▶ Your task
Find the word "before" in the data, then copy each line where it is found.

[Start of section]

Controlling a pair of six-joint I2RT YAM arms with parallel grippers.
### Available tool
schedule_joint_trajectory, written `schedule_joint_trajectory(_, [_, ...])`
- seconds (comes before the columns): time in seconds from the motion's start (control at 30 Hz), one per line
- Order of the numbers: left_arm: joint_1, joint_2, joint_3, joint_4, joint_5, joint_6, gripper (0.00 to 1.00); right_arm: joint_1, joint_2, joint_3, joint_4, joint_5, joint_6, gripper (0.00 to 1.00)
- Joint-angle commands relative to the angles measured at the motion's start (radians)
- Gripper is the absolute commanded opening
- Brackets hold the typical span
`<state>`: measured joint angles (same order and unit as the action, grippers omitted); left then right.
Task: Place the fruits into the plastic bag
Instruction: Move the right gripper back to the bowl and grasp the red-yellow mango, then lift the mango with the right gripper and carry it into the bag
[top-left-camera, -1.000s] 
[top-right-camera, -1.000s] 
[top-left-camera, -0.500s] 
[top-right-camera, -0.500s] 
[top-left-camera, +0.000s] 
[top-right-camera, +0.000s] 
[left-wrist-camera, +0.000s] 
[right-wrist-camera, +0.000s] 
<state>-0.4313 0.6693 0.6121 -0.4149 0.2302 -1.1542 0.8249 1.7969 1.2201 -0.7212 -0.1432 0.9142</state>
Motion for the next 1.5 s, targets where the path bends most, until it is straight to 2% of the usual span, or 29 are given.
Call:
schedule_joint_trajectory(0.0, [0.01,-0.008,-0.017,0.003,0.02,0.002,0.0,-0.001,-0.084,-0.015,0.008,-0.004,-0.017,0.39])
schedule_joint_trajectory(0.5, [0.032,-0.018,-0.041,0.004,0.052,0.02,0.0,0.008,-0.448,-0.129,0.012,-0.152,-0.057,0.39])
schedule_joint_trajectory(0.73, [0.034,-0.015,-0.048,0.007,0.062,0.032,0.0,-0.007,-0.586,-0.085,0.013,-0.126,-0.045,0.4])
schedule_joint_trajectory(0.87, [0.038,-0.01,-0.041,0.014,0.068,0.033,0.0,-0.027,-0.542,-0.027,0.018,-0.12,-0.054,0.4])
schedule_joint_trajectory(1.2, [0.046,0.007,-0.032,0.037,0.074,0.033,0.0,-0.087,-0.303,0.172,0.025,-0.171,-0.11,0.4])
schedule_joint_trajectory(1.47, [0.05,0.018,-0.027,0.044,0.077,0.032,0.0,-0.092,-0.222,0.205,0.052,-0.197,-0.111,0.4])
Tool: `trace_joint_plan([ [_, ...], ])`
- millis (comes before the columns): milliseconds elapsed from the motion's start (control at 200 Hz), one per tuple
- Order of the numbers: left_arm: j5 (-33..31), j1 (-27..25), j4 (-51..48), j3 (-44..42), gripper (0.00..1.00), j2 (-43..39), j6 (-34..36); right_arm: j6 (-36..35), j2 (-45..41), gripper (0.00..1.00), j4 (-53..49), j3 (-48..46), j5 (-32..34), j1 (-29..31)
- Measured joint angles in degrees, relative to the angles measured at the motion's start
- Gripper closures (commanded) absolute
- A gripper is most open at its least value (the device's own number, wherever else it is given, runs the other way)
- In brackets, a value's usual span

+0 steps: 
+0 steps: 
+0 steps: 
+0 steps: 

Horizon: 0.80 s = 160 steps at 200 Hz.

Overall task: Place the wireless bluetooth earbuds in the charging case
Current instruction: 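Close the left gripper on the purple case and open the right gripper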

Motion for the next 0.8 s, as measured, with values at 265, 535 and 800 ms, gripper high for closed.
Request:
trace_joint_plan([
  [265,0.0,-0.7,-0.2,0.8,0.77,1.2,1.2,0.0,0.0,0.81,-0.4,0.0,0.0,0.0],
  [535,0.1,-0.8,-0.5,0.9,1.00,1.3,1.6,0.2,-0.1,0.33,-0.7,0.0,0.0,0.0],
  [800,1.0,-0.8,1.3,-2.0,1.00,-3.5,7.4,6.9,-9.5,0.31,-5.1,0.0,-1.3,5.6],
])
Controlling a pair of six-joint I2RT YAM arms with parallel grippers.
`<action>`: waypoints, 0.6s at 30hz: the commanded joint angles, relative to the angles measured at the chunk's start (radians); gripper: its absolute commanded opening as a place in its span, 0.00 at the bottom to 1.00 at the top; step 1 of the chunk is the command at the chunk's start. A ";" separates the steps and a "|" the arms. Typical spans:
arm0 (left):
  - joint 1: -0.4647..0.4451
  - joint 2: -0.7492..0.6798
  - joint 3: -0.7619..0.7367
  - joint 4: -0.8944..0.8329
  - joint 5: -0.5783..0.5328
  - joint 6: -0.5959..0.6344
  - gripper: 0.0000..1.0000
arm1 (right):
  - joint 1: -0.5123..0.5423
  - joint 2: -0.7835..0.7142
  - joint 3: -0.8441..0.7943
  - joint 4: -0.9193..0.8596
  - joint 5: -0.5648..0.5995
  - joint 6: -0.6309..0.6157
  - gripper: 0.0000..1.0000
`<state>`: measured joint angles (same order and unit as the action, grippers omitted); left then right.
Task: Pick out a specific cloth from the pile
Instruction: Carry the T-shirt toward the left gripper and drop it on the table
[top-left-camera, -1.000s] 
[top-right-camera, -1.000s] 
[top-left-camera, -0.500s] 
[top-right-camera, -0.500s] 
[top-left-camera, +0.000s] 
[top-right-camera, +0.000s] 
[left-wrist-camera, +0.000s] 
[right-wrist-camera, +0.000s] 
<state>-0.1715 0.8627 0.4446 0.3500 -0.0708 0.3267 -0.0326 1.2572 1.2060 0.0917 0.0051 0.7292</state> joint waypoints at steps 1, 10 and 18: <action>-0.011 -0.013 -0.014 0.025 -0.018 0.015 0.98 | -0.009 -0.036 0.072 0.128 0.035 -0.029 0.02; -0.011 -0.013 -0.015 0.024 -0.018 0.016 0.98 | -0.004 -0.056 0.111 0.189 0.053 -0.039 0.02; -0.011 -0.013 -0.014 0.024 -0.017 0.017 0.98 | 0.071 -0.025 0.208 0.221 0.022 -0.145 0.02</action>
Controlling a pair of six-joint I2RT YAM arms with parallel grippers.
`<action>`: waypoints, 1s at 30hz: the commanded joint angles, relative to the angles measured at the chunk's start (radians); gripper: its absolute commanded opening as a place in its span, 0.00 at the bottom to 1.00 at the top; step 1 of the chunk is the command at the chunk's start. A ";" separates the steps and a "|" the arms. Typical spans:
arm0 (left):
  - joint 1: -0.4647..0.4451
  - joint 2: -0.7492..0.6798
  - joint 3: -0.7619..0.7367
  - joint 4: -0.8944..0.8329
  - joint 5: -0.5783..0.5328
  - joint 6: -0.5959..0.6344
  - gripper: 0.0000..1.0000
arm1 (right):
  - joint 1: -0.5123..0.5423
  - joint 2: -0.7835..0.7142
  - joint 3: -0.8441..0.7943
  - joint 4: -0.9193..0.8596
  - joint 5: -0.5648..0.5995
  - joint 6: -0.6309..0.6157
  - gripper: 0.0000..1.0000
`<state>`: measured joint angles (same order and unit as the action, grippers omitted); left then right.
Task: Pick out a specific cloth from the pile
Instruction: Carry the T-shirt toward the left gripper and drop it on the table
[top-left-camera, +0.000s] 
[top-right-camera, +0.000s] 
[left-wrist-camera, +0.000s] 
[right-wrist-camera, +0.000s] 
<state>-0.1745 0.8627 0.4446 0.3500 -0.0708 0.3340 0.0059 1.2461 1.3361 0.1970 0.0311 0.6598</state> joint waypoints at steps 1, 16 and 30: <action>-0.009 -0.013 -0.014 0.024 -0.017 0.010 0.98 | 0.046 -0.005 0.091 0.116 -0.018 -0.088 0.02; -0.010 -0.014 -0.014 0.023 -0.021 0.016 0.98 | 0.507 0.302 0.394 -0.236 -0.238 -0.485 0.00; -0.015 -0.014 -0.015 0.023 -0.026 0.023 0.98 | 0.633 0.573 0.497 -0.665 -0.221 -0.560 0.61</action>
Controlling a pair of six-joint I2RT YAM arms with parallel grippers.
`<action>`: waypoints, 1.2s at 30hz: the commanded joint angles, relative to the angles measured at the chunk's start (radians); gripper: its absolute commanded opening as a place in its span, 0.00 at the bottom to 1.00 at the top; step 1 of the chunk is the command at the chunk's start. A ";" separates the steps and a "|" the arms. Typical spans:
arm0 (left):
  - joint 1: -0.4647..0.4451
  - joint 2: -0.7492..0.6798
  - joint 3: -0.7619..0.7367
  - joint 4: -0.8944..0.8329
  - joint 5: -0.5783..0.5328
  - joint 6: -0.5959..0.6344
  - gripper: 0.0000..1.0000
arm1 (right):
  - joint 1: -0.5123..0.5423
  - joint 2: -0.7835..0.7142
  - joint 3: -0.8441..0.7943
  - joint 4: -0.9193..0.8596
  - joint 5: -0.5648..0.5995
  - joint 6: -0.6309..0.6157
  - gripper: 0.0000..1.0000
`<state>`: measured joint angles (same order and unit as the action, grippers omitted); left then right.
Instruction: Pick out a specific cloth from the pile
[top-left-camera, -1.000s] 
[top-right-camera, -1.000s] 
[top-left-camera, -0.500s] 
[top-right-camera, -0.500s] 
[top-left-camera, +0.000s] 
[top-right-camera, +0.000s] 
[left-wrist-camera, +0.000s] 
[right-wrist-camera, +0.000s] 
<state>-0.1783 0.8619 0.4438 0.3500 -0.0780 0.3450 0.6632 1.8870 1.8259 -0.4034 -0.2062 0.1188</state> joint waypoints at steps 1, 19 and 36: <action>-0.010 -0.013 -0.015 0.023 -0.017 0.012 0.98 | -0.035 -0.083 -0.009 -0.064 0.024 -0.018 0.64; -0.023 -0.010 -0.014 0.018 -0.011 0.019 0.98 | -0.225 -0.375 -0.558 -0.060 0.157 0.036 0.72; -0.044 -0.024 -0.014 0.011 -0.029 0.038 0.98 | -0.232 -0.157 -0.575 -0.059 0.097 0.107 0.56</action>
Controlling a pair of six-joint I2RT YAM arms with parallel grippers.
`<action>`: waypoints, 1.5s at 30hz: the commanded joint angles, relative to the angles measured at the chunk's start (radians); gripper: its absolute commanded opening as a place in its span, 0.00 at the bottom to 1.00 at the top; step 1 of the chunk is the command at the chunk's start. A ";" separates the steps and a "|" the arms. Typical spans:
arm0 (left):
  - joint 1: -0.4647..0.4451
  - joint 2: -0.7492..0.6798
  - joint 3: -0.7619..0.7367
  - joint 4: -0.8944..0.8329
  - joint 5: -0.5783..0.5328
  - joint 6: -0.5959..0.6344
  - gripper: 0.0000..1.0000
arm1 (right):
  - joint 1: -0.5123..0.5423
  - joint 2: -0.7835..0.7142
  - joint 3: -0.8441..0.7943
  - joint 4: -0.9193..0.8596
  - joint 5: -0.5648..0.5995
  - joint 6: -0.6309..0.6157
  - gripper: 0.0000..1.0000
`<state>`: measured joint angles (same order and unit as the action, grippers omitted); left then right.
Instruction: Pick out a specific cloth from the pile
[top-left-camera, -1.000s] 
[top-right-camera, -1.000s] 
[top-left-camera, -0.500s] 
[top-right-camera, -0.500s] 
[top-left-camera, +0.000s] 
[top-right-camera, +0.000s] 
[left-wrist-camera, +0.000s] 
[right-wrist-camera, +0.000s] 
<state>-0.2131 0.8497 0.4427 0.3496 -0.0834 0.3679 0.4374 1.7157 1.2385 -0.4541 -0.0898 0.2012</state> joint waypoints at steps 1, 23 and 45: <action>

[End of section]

▶ Written answer
- seconds (comes before the columns): time in seconds from the motion's start (control at 30 Hz), one per line
- millis (comes before the columns): milliseconds elapsed from the motion's start (control at 200 Hz), one per tuple

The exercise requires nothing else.